En s’appuyant sur ces cas, il semble que Chaoul ait traité son fils avec bien moins de compassion que David n’ait traité le sien. La source du Michbétsot Zahav cite ceci : « Et tous vos fils nous renseignent sur Hachem. » Il explique que la manière dont un homme agit envers son fils se reflète dans la manière dont Hachem réagit avec le peuple juif, qui sont les Banim Lamakom - les fils de Hachem. Il emploie cette idée pour offrir une nouvelle explication à la remarque de la Guémara selon laquelle Chaoul avait fauté une seule fois et son royaume lui avait été retiré, tandis que David avait fauté à deux reprises et n’avait pas été écarté du pouvoir pour autant. [9] Il suggère que David a été traité avec plus d’indulgence pour avoir été lui-même très indulgent avec son fils rebelle, tandis que Chaoul a été traité avec plus de Midat Hadin (la stricte justice), mesure pour mesure, pour son traitement sévère de son fils.
Comment cette leçon s’applique-t-elle à notre vie ? On aimerait espérer ne pas avoir un fils qui se révolte autant qu’Avchalom, mais un enfant peut se rebeller à différents niveaux, en relation avec ses choix de vie et sa manière de se conduire avec ses parents. Dans ce genre de cas, il est très difficile de savoir quand faire preuve de sévérité et quand faire preuve de souplesse, et chaque cas est bien spécifique.[10] Néanmoins, les experts en matière d’éducation soulignent qu’il est essentiel de communiquer à son enfant rebelle qu’il est toujours aimé et accepté en tant que tel, même si ses actes ne sont pas perçus positivement.

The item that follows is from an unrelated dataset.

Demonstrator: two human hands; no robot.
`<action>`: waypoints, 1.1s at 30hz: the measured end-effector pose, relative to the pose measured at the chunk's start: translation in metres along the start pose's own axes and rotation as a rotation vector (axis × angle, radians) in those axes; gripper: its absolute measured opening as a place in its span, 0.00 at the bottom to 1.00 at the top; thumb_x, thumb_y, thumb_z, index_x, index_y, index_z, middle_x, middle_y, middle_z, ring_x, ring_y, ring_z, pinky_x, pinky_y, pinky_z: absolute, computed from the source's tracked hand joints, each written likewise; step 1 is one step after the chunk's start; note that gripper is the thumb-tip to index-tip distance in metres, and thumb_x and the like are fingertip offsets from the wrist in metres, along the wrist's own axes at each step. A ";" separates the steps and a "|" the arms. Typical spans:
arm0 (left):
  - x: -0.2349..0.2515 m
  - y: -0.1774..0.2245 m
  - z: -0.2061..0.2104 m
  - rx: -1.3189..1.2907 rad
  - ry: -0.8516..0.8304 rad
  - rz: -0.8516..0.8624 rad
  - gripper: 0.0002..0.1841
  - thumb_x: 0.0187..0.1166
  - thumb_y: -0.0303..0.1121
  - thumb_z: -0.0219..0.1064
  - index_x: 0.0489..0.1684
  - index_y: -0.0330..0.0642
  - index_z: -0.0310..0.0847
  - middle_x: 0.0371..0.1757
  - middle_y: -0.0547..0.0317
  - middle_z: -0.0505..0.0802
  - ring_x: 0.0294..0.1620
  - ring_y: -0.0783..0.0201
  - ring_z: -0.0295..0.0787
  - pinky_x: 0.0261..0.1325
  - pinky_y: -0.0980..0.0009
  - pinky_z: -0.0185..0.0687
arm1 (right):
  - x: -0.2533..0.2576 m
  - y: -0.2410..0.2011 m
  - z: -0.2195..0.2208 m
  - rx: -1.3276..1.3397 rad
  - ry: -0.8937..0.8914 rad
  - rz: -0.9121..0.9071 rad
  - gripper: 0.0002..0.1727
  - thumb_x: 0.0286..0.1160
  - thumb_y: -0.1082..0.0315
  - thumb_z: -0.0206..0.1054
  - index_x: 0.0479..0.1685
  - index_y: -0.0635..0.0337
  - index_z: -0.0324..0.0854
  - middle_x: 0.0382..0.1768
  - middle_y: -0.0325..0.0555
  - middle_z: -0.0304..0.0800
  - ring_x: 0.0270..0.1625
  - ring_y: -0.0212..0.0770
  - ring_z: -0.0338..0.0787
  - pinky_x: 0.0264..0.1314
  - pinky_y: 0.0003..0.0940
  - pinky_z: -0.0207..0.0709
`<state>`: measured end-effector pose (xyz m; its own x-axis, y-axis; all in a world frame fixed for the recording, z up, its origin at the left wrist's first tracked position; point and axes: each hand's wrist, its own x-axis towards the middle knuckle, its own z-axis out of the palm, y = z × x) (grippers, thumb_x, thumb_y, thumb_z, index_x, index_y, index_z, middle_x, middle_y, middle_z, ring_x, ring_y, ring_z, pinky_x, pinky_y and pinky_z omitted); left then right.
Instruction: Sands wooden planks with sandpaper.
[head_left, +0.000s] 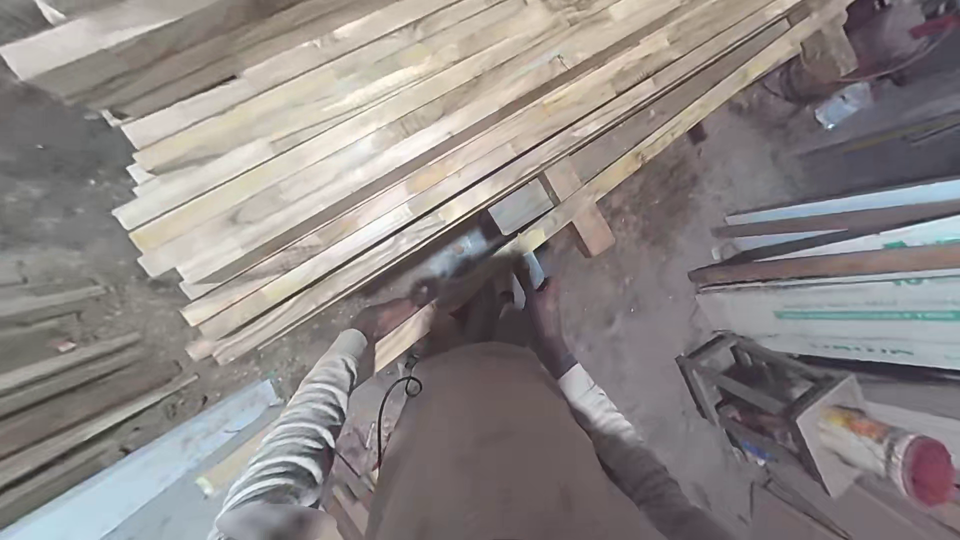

David est un brillant exemple d’amour pour un enfant dévoyé.[11]
[1] Chmouel II, chapitre 15.
[2] Chmouel II, chapitre 13.
[3] Chmouel II, chapitre 19, Versets 1,3.
[4] Sota, 10b.
[5] Michbétsot Zahav, Chmouel I, p.254.
[6] Voir Chmouel I, chapitre 14 pour des détails de ce récit.
[7] David se trouvait dans le palais pour jouer de la harpe afin de calmer l’humeur de Chaoul.
[8] Yonathan et David étaient de très bons amis.
[9] Yoma, 22b.
[10] Il est essentiel de consulter des experts versés en Torah lorsque ces cas se présentent à nous.
[11] Un excellent ouvrage qui traite des enfants rebelles : With Cords Of Love par Rav Ezriel Tauber, qui s’appuie sur les enseignements du Rav Matityahou Salomon chlita.